Yep – perhaps rename your copy to mySolidCube,
so the linker doesn’t get upset about two
functions with the same name.

You could also get a speedup by putting your
loop inside the glBegin/glEnd block, so
that all the quads are sent in one big block,
rather than in per-cube bundles.

After that, try a display list.

After that, try a vertex array.

You should be able to get a big speedup
without using display lists or
vertex arrays though…

Nigel

K, thanks. Your “glutcube” gave me a 30% speed gain, I’ll try other things, too.

There is another push/pop pair within the cubes() routine. That’s the one you should aim to remove by doing all the translations yourself inside a mySolidCube routine.
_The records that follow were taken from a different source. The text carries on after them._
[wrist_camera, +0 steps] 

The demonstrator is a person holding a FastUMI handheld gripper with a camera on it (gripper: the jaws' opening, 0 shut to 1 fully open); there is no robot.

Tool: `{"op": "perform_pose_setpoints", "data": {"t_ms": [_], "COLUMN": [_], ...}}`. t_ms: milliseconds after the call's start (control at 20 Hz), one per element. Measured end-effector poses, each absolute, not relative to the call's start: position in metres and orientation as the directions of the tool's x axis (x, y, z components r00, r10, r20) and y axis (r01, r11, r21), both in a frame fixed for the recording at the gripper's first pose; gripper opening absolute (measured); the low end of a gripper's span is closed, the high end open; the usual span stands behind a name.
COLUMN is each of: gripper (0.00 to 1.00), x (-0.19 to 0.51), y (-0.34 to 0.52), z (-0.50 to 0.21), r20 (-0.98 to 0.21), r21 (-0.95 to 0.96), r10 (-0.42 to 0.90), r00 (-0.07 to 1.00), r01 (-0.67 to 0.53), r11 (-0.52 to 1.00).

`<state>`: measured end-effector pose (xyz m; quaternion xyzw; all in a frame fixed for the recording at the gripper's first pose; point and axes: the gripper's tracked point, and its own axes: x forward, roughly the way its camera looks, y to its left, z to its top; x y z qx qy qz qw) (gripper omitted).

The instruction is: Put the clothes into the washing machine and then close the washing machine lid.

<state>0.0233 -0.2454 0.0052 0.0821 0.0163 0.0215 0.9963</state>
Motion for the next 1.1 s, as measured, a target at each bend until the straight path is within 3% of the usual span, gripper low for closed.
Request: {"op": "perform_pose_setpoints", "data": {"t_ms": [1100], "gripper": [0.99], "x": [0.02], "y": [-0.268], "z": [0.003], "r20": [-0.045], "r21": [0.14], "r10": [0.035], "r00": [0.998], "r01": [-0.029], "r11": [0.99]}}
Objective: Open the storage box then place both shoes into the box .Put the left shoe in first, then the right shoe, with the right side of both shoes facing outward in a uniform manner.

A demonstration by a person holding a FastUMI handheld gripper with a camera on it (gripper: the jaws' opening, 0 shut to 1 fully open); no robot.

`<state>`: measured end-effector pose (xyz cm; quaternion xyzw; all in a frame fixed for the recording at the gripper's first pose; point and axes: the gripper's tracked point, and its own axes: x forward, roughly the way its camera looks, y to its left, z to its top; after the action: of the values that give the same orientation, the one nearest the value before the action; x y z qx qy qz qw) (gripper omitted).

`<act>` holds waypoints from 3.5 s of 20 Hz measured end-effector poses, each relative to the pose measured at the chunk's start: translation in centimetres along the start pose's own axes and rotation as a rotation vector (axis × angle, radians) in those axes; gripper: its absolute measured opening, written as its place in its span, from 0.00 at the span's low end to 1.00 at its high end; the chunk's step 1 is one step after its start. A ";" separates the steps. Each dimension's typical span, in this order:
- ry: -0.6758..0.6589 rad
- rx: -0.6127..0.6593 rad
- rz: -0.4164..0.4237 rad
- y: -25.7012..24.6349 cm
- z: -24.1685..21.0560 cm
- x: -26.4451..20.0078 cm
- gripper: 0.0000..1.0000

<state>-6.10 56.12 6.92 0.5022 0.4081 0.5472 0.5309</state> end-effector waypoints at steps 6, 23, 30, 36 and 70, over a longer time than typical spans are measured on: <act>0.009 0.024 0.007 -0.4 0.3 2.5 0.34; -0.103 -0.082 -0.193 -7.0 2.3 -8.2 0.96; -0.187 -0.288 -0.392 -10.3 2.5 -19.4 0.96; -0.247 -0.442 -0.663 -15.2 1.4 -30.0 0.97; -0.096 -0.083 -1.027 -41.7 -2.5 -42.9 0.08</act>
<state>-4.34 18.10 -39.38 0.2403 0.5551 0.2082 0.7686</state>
The problem is that OpenGL has to wait until the entire pipeline is clear before changing the transformation state. Your application is spending most of the time waiting for six quads to get from one end to the other.

void cubes(){
  for (int x=-50; x<50; x+=1){
    for (int y=-50; y<50; y+=1){
      glPushMatrix();
      glTranslatef(x*3,y*3,-2.0);
      glColor3f(abs(x)/10.0f, abs(y)/10.0f, cos(y));
      glutSolidCube(2);
      glPopMatrix();
    }
  }
}

I might try to do the translations myself tomorrow… I need sleep.
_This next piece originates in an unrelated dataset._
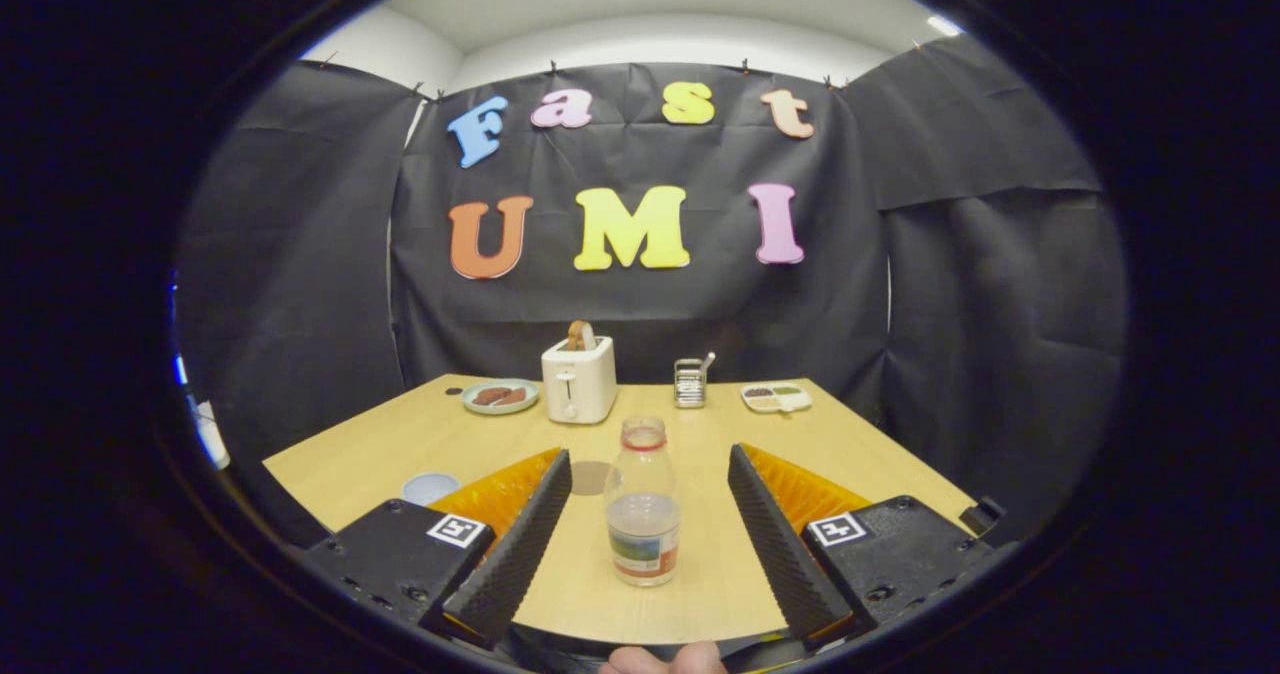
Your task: Take the bottle from table, then pour the juice into the cup, finally place the bottle on the coaster
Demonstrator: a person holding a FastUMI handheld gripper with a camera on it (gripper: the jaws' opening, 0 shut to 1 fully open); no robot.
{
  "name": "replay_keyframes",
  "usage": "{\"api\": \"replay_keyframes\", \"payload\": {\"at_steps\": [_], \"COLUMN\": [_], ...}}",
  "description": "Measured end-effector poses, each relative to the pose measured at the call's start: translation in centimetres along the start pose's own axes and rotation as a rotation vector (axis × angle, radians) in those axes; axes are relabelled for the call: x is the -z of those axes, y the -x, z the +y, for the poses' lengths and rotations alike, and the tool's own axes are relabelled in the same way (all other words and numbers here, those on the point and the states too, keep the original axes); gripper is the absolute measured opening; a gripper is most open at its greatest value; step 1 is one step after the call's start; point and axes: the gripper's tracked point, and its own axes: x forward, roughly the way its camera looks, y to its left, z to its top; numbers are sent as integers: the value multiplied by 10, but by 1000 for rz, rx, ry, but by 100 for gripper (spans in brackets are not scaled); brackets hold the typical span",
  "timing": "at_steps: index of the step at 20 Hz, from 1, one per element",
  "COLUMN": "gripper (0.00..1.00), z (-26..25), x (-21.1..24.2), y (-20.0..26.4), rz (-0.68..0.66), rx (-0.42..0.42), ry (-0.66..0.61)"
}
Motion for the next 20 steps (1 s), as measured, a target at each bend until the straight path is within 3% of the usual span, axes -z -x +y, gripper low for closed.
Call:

Also, DL didn’t help much at high resolution, but at 320x240, my fps doubled, yay!

Originally posted by mpan3:
Also, DL didn’t help much at high resolution, but at 320x240, my fps doubled, yay!
That means you are limited by the number of pixels drawn, so it will be hard to improve framerate without having a smaller glaccum.

With a display list, does that mean the cubes are only generated/transformed once and then store in a buffer?

Updated Code here!

You could also get a speedup by putting your
loop inside the glBegin/glEnd block, so
that all the quads are sent in one big block,
rather than in per-cube bundles.

? Please elaborate on that…

A display list will contain the matrix push/pop
and transformation calls. It doesn’t pre-compute
the transformations.

A begin/end block with 1000 quads will be quicker
than 100 begin/end blocks of 10 quads, because there are no state-switching delays between the blocks.

But, that does mean a little more work on the application-side.

Is there anyway to precompute a list of vertices and store is in a buffer of somesort?

…so that no matter how many push/pop matrix I use, it is only run once during the application “initial”

you are looking for fast API ? On windows platforms, Win32 API is faster than others window manager
Ok, it’s boring to write 1000 lines with only 250 OpenGL lines (the rest go to window manager)

Gollum, I don’t think the problem here is related to win32 or glut api.

yes i am already using glut which saves me from a lot of trouble. but that’s not where the bottlenecks are.

Zbuffer > yes i know, it’s related to non-optimized code, but i just said the Win32 is faster than GLUT, that’s all…